Автохтоны
Шрифт:
– Так куда едем, брат? Опять на Баволя смотреть? Зачем? Сыр на шпажках уже слопали. И шампанское выпили.
– Нет, – сказал он, – не на Баволя.
Темные дворы, темные подворотни, освещенное окно на первом этаже, девушка в черном вечернем платье подкрашивает глаза у трюмо; рюмочная с пылающей малиновой вывеской, молчаливые мужчины, стоя за высокими столиками, едят пельмени.
– Ну вот, – сказал Мардук и фыркнул, как мотоцикл, а мотоцикл тяжко вздохнул, словно он и был Мардук, – приехали.
Витрины банка и салона
– Так я поехал?
Мардук сидел, чуть сгорбившись, вытянув длинную ногу в кожаной штанине и огромном подкованном башмаке.
Волк? Волчица?
Пустая улица, мокрый свет фонаря, пляшущий на брусчатке…
– Погоди. Вот как это получается, что все время одно и то же?
– Что – одно и то же?
Мардук приподнял брови. Брови у Мардука были темнее волос, четко очерченные и тонкие.

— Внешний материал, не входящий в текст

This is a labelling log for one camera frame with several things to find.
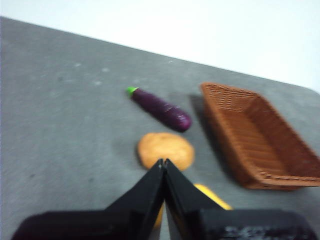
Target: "white wall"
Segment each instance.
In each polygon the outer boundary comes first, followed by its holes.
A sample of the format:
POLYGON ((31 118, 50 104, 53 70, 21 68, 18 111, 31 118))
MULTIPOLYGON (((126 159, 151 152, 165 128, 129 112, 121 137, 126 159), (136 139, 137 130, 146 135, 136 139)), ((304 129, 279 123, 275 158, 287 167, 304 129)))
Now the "white wall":
POLYGON ((320 93, 319 0, 1 0, 1 15, 320 93))

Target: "gray table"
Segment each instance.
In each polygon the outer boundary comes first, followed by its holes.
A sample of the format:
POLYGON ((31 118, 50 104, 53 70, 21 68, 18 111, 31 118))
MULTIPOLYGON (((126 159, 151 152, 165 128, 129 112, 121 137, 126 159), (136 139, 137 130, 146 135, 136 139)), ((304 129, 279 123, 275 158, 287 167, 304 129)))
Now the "gray table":
MULTIPOLYGON (((1 239, 29 215, 103 209, 146 173, 137 142, 173 131, 129 100, 131 85, 192 116, 181 134, 196 152, 184 172, 192 182, 236 209, 294 210, 320 235, 320 188, 249 190, 232 178, 208 134, 205 81, 261 93, 320 154, 320 96, 312 90, 1 18, 1 239)), ((162 227, 160 238, 168 232, 162 227)))

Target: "purple eggplant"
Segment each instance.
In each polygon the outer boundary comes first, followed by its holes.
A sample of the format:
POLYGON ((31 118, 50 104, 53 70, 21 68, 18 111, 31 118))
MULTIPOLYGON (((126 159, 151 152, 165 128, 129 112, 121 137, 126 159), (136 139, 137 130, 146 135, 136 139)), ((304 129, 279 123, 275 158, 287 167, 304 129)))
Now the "purple eggplant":
POLYGON ((170 104, 138 87, 130 86, 127 91, 136 103, 168 127, 184 132, 191 126, 191 117, 179 106, 170 104))

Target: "cookie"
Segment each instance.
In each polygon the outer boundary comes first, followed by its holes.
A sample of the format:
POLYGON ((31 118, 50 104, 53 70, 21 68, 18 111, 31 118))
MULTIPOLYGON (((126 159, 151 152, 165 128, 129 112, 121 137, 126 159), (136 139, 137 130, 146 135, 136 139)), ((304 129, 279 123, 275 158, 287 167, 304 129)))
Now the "cookie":
POLYGON ((194 161, 195 151, 183 137, 168 132, 150 132, 138 143, 138 154, 143 166, 150 169, 159 159, 170 159, 183 171, 194 161))

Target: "wicker basket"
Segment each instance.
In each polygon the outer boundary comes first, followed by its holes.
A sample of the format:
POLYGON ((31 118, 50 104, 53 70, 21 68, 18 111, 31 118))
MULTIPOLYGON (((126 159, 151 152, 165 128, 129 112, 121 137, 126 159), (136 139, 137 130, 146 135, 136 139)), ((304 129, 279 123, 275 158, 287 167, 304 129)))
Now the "wicker basket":
POLYGON ((205 113, 236 179, 251 189, 320 186, 320 159, 256 92, 201 85, 205 113))

– Ну вот, в окне. Девушка. Потом эта, рюмочная, или как там она, пельменная… В которой едят…
Брови Мардука задрались еще выше. Под самую бандану.
– А что еще должны, по-твоему, делать в пельменной?

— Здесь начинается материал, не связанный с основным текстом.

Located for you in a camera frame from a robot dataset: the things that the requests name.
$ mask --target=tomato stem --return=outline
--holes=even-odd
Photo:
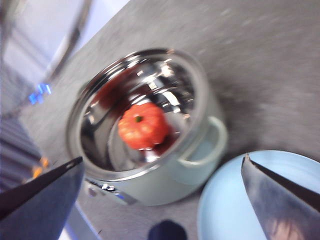
[[[142,121],[143,117],[142,116],[136,116],[134,119],[135,119],[136,123],[140,123]]]

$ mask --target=pot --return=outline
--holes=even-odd
[[[130,149],[118,121],[133,104],[153,102],[171,130],[152,150]],[[146,206],[198,189],[226,148],[222,111],[204,70],[175,49],[133,52],[107,66],[81,91],[67,124],[71,158],[83,157],[86,179],[115,199]]]

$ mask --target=light blue plate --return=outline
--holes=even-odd
[[[320,193],[320,163],[286,151],[264,150],[249,155],[262,166]],[[200,240],[266,240],[241,177],[243,157],[227,162],[206,184],[198,210]]]

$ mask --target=table surface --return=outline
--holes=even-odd
[[[81,86],[130,52],[172,47],[203,65],[227,119],[222,163],[286,150],[320,160],[320,1],[131,0],[72,59],[43,104],[20,120],[55,165],[69,160],[66,122]],[[144,240],[171,219],[197,239],[201,191],[163,206],[122,206],[85,187],[78,203],[102,239]]]

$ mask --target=orange object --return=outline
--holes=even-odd
[[[45,169],[49,166],[49,160],[44,156],[40,158],[40,163]]]
[[[32,168],[32,178],[37,178],[42,173],[42,167],[35,166]]]
[[[169,132],[165,114],[151,102],[133,105],[118,123],[118,133],[132,149],[152,149],[161,144]]]

– На девушке черное платье, – сказал он, – всегда черное платье. И она всегда поворачивается вот так…
– Ты что-нибудь имеешь против маленького черного платья?
– Нет, но…
– И я – ничего. Тогда, типа, пока, – сказал Мардук, двинул мощной ногой, нажал мощной рукой, фыркнул и укатил.
Он остался один, совершенно один на Банковской улице.
– Не знаю такого. – Сонный персонаж за стойкой кофейни покачал головой.
Как можно не знать Вейнбаума? Но в продуктовом, круглосуточном, с двумя прилавками и одной продавщицей, Вейнбаума тоже не знали.
– Поплавский заходит, – грустно сказала продавщица, – но редко. Такой, с усами… – Наверное, продавщице нравился этот Поплавский. – Йогурт не возьмете? Свежий.
Он не хотел йогурт, чем еще больше расстроил продавщицу.
– Вот все вы так, – сказала она безнадежно и отвернулась к окну. У нее были ярко-красные сережки и лак на ногтях не в цвет помады.
Никто не знал никакого Вейнбаума, словно бы Вейнбаум выходил из дому крадучись, в темных очках и с приставным носом, а потом, доходя до угла, прятал все это в карман, доставал из тайника палку с ручкой в форме волчьей головы и, уже прихрамывая, двигался к трамваю. Табачный киоск? Вейнбаум, кажется, не курит. Газетный киоск? Наверное, Марек просто не знал, где на самом деле живет Вейнбаум. Или у Марека отказала память. Такое бывает с очень старыми людьми. Не может быть, чтобы такого замечательного Вейнбаума никто даже и не заметил.
Он, сунув руки в карманы, побрел обратно. Морось сыпалась за ворот… Он упустил Шпета. Он упустил Вейнбаума. Бедный Вейнбаум.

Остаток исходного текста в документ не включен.